_TASK GOAL:_ Each line from the first line of the entries through the line holding "I would be grateful for the mask of the finger" is to be restated word for word; nothing else, and no picture, belongs in the answer.

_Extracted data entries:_
####################

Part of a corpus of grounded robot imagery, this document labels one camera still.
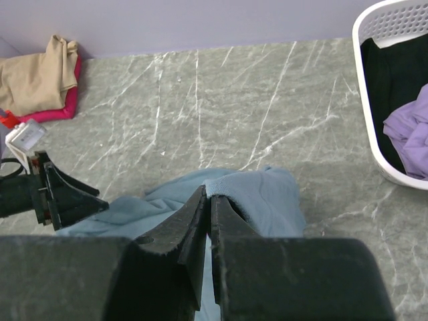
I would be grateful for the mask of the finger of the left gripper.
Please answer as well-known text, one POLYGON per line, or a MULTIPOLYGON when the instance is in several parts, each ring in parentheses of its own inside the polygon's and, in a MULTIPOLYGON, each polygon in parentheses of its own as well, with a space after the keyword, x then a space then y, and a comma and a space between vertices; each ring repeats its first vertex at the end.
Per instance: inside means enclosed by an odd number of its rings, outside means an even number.
POLYGON ((98 198, 100 192, 45 163, 47 208, 55 230, 69 227, 91 215, 109 209, 108 202, 98 198))

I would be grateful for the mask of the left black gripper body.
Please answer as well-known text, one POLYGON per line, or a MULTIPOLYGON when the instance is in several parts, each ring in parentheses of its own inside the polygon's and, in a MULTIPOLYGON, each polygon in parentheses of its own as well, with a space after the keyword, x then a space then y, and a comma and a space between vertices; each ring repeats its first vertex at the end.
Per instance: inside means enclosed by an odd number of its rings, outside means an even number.
POLYGON ((53 223, 48 201, 52 199, 46 165, 50 158, 46 151, 36 151, 27 157, 29 170, 17 158, 4 158, 3 163, 17 163, 18 169, 1 177, 1 217, 34 211, 39 224, 53 223))

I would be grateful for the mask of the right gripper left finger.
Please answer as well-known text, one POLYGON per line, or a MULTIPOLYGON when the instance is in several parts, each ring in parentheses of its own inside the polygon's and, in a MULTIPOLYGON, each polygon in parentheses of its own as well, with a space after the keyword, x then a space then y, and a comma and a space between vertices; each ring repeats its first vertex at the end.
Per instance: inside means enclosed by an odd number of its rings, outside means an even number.
POLYGON ((2 320, 192 320, 201 305, 207 196, 136 239, 1 238, 2 320))

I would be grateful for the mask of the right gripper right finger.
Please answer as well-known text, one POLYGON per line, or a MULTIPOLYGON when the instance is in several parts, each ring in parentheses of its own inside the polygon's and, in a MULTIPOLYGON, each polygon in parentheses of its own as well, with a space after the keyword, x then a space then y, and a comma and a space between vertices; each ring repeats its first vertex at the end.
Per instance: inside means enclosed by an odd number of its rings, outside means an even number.
POLYGON ((369 248, 351 238, 262 237, 226 197, 211 202, 223 320, 394 320, 369 248))

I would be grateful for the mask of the blue t shirt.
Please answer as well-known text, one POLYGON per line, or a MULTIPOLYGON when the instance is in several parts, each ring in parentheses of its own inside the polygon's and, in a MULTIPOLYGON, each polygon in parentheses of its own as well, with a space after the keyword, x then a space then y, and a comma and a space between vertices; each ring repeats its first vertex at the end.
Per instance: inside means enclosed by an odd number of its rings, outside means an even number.
POLYGON ((223 320, 213 283, 212 199, 228 198, 243 220, 262 237, 302 238, 305 221, 299 188, 288 171, 272 167, 258 171, 199 170, 147 191, 143 198, 121 197, 109 209, 58 230, 58 235, 136 239, 174 215, 199 187, 205 188, 207 196, 207 227, 198 310, 223 320))

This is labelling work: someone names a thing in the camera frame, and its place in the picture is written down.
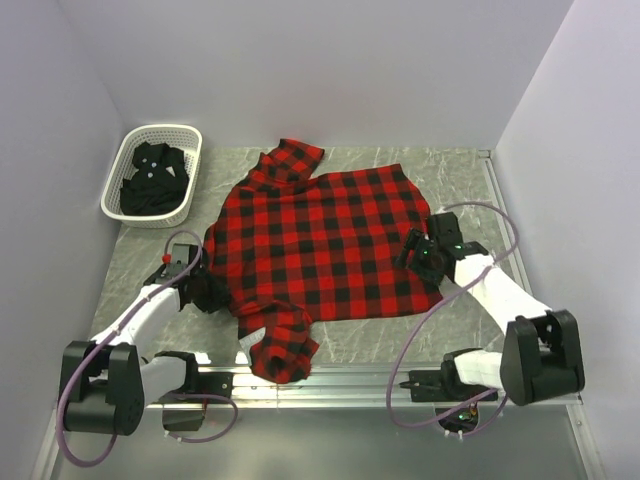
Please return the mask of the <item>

####################

_FINISHED EXERCISE:_
Part of a corpus of grounded robot imagery, this document labels one camera still.
I would be grateful for the mask of the finger of the left gripper.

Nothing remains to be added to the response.